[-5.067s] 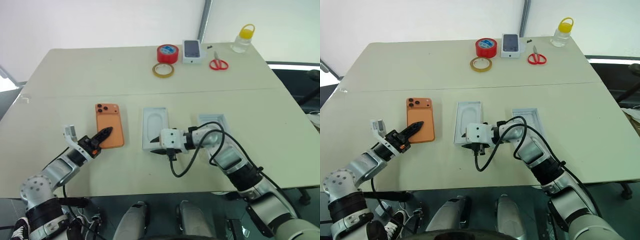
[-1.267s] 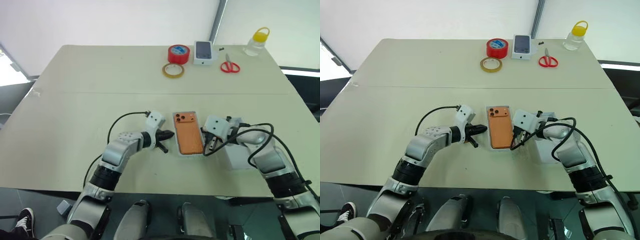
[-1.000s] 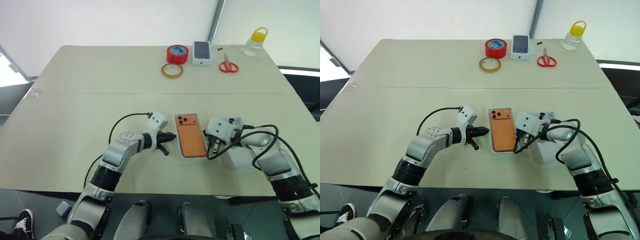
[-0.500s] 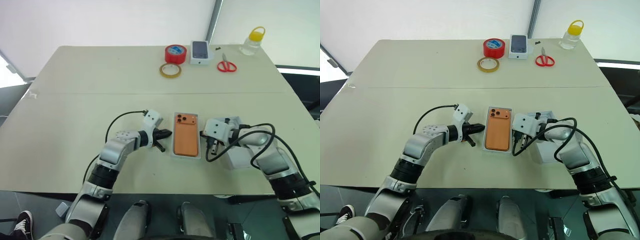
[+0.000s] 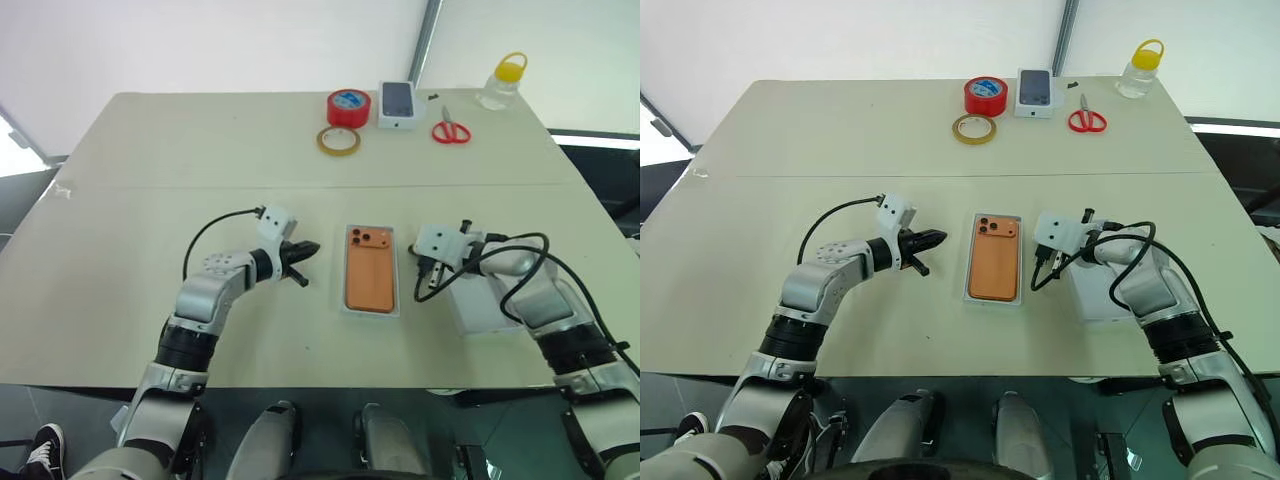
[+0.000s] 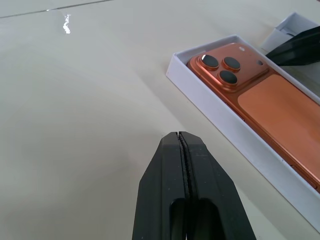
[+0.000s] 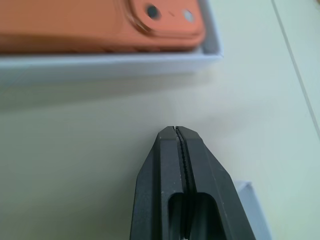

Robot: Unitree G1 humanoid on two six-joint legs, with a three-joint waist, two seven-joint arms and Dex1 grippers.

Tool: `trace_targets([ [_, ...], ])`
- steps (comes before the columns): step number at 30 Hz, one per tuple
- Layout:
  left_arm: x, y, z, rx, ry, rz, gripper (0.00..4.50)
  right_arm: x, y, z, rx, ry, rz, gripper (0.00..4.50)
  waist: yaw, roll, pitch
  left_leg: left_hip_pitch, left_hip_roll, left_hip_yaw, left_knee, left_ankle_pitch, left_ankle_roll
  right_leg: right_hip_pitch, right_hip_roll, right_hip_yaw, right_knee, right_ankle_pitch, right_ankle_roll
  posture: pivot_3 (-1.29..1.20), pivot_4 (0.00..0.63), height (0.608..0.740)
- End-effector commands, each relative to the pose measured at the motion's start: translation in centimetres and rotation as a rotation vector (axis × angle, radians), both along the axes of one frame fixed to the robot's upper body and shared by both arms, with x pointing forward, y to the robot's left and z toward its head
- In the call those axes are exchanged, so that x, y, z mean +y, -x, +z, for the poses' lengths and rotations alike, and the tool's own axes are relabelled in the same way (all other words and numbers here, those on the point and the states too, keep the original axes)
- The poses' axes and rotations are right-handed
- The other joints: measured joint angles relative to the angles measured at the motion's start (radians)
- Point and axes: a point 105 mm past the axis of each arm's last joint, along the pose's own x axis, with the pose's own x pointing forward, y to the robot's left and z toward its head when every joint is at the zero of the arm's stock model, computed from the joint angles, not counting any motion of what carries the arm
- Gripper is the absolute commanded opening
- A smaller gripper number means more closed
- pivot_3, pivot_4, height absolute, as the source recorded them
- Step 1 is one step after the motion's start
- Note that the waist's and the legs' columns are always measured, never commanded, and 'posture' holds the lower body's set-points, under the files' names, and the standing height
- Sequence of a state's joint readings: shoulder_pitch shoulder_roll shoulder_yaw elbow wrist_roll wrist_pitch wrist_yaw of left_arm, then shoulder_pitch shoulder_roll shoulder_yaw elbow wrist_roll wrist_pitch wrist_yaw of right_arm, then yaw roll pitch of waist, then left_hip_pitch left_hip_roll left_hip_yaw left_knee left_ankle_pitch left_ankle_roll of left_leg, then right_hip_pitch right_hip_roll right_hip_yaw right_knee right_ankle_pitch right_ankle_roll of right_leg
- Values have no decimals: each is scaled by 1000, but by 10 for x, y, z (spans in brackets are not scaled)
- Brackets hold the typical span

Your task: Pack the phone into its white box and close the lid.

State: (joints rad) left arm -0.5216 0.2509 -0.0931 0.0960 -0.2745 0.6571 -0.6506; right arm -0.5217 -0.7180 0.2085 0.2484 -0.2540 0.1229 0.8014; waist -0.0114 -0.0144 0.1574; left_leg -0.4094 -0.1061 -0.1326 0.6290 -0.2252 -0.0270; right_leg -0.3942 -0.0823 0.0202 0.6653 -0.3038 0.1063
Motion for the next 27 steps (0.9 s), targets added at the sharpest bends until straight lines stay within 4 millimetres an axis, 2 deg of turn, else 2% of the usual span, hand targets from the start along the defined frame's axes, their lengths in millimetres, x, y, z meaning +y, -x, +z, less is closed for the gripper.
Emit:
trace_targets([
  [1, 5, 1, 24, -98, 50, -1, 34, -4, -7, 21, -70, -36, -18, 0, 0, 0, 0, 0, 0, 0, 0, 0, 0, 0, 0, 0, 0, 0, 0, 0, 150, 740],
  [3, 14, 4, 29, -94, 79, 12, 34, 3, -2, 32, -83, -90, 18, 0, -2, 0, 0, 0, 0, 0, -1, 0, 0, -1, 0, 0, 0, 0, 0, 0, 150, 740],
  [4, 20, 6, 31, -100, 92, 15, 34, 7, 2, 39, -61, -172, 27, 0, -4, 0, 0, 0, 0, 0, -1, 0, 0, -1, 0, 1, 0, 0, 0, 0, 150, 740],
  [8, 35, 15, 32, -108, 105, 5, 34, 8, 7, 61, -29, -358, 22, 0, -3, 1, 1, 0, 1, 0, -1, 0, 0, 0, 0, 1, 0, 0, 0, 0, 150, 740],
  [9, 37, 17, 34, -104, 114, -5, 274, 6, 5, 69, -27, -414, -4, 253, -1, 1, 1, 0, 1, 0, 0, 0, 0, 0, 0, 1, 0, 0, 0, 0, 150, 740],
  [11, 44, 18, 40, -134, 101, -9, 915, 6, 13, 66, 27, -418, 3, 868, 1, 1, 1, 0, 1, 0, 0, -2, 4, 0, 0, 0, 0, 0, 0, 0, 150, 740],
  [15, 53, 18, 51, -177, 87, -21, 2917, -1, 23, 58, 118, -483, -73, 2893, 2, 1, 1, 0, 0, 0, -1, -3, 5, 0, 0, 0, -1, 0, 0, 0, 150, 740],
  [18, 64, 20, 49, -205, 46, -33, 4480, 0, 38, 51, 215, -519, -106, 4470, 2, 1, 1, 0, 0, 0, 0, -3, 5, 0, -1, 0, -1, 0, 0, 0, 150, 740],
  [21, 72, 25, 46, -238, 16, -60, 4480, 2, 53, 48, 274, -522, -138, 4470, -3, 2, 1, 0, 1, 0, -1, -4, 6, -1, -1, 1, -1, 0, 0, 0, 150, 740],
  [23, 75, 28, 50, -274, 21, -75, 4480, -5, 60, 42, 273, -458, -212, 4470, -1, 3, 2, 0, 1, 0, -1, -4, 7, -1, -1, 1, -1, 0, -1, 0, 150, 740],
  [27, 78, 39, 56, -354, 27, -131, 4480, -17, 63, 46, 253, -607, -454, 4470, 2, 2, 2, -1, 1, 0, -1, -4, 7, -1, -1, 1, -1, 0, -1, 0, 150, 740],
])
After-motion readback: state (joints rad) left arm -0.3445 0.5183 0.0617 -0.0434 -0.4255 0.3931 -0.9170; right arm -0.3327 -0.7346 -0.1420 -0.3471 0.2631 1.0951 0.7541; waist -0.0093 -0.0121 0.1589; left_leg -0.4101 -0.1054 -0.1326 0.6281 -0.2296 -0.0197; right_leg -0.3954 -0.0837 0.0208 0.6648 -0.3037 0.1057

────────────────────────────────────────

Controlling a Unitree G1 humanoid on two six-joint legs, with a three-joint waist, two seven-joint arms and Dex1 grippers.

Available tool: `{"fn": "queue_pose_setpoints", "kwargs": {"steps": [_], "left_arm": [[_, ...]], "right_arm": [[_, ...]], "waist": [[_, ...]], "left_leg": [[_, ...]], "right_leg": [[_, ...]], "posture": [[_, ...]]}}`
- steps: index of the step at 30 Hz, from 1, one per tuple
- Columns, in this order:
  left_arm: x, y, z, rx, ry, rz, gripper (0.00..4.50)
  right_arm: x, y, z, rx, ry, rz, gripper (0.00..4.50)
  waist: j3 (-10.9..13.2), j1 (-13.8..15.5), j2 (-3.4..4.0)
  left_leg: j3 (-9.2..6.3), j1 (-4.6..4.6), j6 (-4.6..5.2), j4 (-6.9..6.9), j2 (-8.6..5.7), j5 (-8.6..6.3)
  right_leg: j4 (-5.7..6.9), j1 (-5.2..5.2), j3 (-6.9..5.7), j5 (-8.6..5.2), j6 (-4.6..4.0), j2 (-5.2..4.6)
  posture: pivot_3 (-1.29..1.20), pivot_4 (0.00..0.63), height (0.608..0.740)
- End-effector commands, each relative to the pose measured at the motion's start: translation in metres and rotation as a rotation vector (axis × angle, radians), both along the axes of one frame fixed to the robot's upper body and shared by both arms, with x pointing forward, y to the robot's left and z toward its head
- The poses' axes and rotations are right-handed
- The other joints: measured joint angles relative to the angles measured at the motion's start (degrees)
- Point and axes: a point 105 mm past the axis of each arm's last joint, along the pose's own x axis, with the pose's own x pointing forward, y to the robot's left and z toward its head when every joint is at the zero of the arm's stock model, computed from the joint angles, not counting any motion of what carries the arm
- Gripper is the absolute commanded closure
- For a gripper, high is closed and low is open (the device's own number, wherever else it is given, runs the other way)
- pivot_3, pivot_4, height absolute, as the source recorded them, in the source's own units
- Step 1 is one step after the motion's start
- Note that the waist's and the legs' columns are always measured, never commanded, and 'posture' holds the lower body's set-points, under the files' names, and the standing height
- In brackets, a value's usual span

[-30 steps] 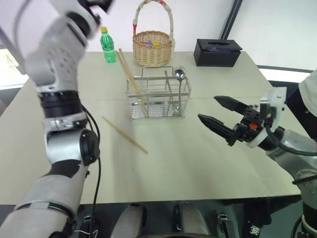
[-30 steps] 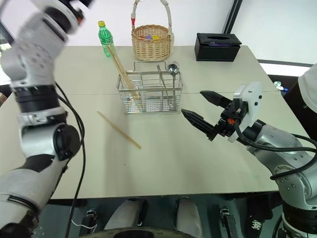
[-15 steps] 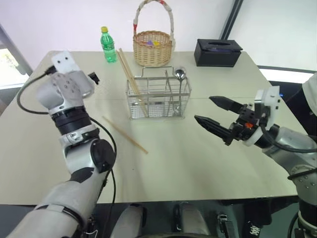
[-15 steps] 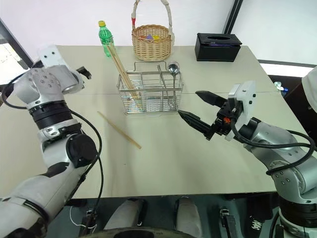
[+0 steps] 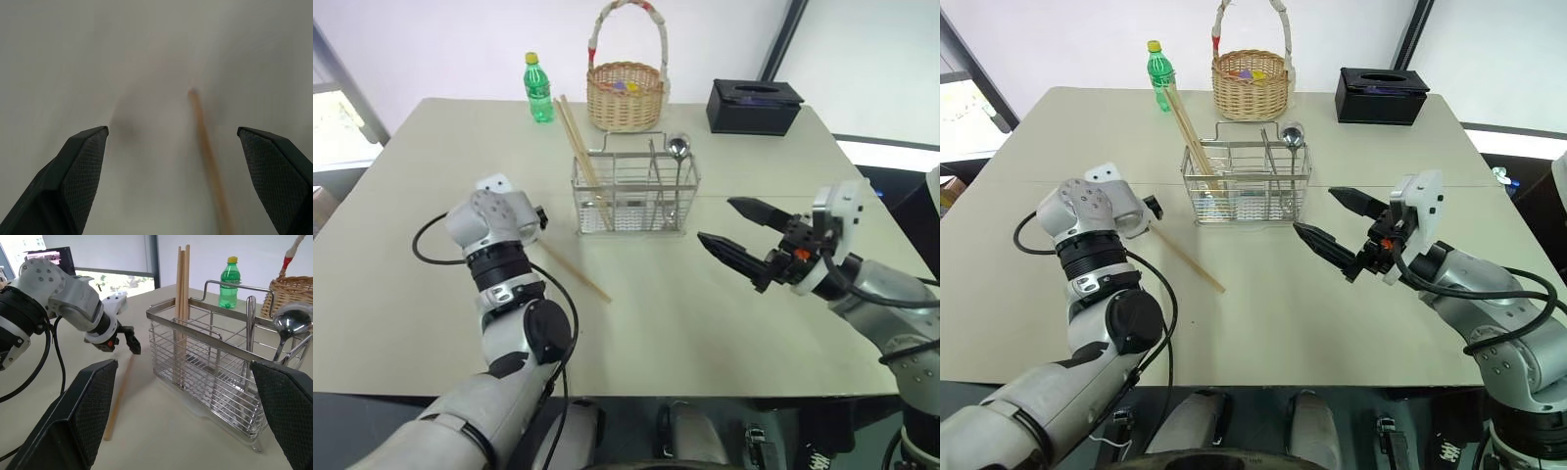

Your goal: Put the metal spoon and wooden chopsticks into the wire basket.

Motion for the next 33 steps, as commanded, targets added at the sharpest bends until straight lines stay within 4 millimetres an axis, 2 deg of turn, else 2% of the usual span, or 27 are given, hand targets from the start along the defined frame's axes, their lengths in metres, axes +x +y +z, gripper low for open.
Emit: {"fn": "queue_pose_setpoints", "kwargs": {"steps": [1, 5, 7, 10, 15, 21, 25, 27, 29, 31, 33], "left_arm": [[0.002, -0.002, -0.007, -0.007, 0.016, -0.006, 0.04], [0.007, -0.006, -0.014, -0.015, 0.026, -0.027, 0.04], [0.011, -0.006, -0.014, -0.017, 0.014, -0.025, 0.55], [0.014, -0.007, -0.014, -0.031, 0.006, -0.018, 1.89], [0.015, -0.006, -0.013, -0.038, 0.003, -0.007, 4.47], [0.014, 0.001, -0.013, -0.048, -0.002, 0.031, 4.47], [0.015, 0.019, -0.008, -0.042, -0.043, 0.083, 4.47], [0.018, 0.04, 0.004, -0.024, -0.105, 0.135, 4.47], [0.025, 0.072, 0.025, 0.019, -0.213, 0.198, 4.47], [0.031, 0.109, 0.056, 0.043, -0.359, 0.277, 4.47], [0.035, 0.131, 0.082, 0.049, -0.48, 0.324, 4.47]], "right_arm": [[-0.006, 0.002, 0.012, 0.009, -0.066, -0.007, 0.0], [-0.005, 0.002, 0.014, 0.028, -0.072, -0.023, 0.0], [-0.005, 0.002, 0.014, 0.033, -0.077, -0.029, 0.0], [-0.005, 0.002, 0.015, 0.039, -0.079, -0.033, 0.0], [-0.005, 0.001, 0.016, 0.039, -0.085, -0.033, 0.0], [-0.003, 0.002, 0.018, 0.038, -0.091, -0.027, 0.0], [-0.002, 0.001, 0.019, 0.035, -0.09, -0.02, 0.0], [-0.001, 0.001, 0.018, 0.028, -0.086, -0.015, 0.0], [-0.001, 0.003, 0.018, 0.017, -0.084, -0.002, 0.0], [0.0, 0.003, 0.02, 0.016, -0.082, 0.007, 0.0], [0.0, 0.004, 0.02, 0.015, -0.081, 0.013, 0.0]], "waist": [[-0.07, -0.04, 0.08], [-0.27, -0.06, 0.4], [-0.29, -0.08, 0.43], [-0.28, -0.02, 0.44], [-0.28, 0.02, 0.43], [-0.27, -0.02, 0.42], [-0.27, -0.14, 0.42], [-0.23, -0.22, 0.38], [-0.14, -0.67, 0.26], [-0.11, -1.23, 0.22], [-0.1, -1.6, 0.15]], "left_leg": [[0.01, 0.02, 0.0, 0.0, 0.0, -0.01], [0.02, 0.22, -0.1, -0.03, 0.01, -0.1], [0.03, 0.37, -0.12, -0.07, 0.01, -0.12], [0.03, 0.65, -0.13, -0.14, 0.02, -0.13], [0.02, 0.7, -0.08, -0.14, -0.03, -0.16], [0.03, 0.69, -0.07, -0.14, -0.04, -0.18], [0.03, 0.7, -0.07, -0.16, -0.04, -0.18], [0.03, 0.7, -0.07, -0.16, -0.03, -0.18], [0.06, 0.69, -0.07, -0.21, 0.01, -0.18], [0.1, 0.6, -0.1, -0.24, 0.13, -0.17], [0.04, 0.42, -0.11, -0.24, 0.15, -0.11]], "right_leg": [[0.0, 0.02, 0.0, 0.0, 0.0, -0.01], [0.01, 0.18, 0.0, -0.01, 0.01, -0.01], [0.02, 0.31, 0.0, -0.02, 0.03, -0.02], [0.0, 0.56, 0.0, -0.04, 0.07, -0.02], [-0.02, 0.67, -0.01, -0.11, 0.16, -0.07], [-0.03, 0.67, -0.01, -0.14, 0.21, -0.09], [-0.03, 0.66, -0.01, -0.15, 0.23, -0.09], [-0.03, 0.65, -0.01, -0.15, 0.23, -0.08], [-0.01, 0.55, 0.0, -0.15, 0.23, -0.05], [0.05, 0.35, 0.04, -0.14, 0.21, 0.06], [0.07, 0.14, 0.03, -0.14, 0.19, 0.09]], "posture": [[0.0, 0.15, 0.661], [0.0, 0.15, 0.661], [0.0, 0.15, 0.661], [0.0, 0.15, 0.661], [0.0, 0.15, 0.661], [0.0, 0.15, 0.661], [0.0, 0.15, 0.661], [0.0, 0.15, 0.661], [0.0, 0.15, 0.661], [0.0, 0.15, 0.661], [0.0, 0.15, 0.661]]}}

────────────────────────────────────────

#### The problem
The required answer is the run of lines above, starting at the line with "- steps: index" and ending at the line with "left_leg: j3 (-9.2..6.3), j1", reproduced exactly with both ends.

#### Written response
- steps: index of the step at 30 Hz, from 1, one per tuple
- Columns, in this order:
  left_arm: x, y, z, rx, ry, rz, gripper (0.00..4.50)
  right_arm: x, y, z, rx, ry, rz, gripper (0.00..4.50)
  waist: j3 (-10.9..13.2), j1 (-13.8..15.5), j2 (-3.4..4.0)
  left_leg: j3 (-9.2..6.3), j1 (-4.6..4.6), j6 (-4.6..5.2), j4 (-6.9..6.9), j2 (-8.6..5.7), j5 (-8.6..6.3)

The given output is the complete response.